Gorbachev increasingly found himself caught between criticism by conservatives who wanted to stop reform and liberals who wanted to accelerate it. When one of these groups pressed too hard, Gorbachev resorted to political methods from the Brezhnev era. For example, when Yeltsin spoke out in 1987 against the slow pace of reform, he was stripped of his Politburo and Moscow CPSU posts. At the party meeting where Yeltsin was removed from his post, Gorbachev personally subjected him to verbal abuse reminiscent of the Stalin era.

Despite some setbacks, reform efforts continued. In June 1988, at the CPSU's Nineteenth Party Conference, the first held since 1941, Gorbachev launched radical reforms meant to reduce party control of the government apparatus. He again called for multicandidate elections for regional and local legislatures and party first secretaries and insisted on the separation of the government apparatus from party bodies at the regional level as well. In the face of an overwhelming majority of conservatives, Gorbachev still was able to rely on party discipline to force through acceptance of his reform proposals. Experts called the conference a successful step in promoting party-directed change from above.
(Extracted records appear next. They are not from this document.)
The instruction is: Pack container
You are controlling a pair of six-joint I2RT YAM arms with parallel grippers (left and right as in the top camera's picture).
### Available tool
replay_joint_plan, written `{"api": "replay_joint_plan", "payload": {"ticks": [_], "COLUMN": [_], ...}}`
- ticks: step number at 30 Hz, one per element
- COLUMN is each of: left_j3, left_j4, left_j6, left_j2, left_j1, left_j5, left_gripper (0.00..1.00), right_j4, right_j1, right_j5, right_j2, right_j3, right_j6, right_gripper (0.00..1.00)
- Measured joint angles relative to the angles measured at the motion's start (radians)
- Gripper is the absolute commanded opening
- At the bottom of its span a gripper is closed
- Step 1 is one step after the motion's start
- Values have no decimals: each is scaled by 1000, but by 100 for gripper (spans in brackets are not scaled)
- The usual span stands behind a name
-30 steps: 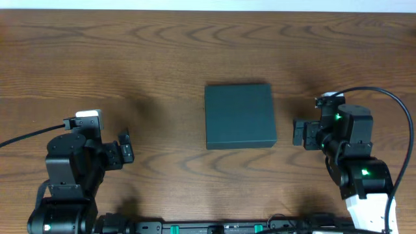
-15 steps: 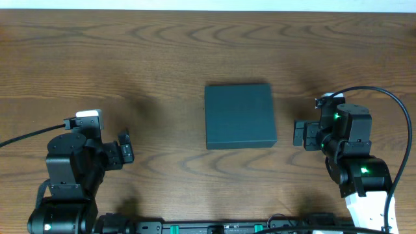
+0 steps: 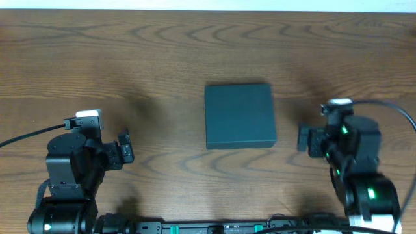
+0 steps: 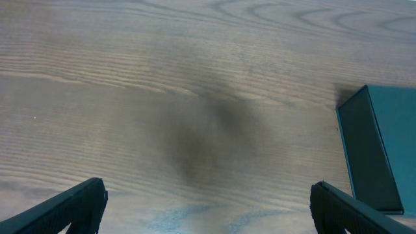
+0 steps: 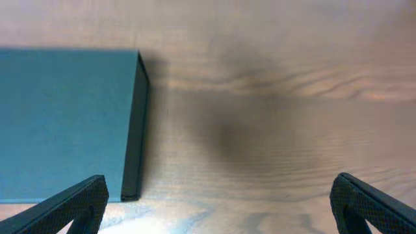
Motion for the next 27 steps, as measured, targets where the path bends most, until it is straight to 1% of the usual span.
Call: {"api": "replay_joint_plan", "payload": {"ticks": [7,10,12,17,21,24,26,27], "left_j3": [-1,-2,-2,-2,-4,-4,-5,-5], "left_j4": [0,0,0,0,0,1,0,0], "left_j6": [0,0,0,0,0,0,0,0], "left_j2": [0,0,0,1,1,1,1,1], "left_j1": [0,0,0,0,0,0,0,0], "left_j5": [0,0,0,0,0,0,0,0], "left_gripper": [98,99,99,99,99,98,99,99], "right_j4": [-122,-127,-95,147,461,671,774,795], "right_j1": [0,0,0,0,2,5,6,6], "right_j5": [-9,-17,-30,-61,-68,-57,-36,-29], "right_j2": [-381,-499,-578,-689,-694,-696,-698,-699], "right_j3": [-2,-27,-76,-299,-492,-588,-646,-664], "right_j6": [-68,-78,-85,-89,-86,-91,-97,-97], "right_gripper": [99,99,99,99,99,99,99,99]}}
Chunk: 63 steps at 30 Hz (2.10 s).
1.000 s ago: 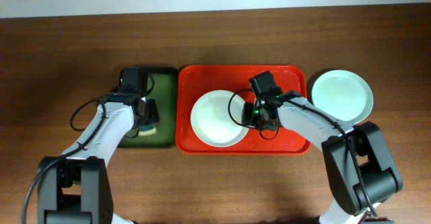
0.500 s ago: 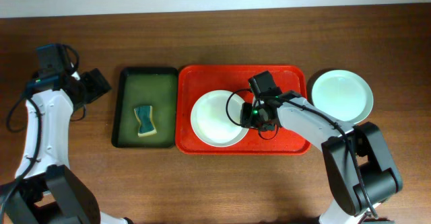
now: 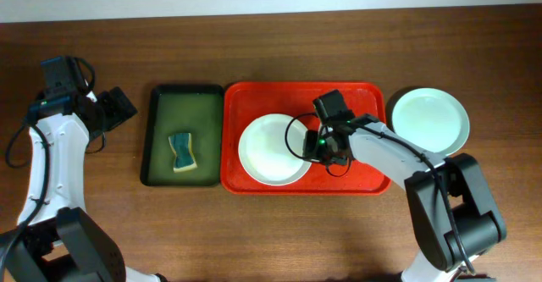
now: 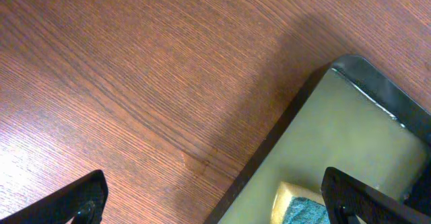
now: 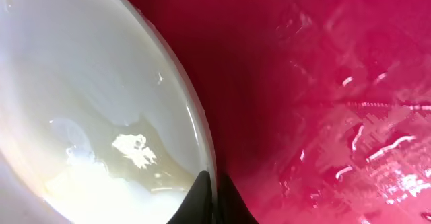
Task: Clean dirty plates on tray and stack at the side
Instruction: 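Lift the white plate with the right gripper and tilt it over the black tray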
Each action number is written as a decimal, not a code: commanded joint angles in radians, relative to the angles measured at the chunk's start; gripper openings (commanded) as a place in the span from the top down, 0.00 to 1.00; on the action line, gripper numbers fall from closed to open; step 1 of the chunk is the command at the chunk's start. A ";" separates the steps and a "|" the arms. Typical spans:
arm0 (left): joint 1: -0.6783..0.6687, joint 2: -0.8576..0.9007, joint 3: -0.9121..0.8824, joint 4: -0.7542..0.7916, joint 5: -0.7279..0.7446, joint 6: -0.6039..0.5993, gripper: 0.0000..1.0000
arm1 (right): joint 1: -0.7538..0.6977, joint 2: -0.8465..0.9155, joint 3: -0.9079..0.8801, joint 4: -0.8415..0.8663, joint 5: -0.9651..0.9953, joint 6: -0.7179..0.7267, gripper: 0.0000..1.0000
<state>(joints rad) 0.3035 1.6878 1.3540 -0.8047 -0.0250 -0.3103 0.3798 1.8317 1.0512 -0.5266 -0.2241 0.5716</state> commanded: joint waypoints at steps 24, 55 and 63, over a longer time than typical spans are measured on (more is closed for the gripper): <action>0.005 -0.020 0.008 -0.001 0.011 -0.003 0.01 | 0.441 0.142 0.488 0.111 0.723 -0.024 0.96; 0.005 -0.020 0.008 -0.001 0.011 -0.003 0.01 | 0.660 0.056 0.488 1.165 1.160 -1.297 0.96; 0.005 -0.020 0.008 -0.001 0.011 -0.003 0.01 | 0.607 0.056 0.488 0.534 1.201 -0.719 0.96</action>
<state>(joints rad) 0.3035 1.6878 1.3540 -0.8051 -0.0212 -0.3103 1.0195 1.9102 1.5333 0.1139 0.9565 -0.4465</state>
At an unprecedented emergency Central Committee plenum called by Gorbachev in September 1988, three stalwart old-guard members left the Politburo or lost positions of power. Andrey Gromyko retired from the Politburo, Yegor Ligachev was relieved of the ideology portfolio within the Secretariat, and Boris Pugo replaced Politburo member Mikhail Solomentsev as chairman of the powerful Party Control Committee. The Supreme Soviet then elected Gorbachev chairman of the Presidium of the Supreme Soviet. These changes meant that the Secretariat, until that time solely responsible for the development and implementation of party policies, had lost much of its power.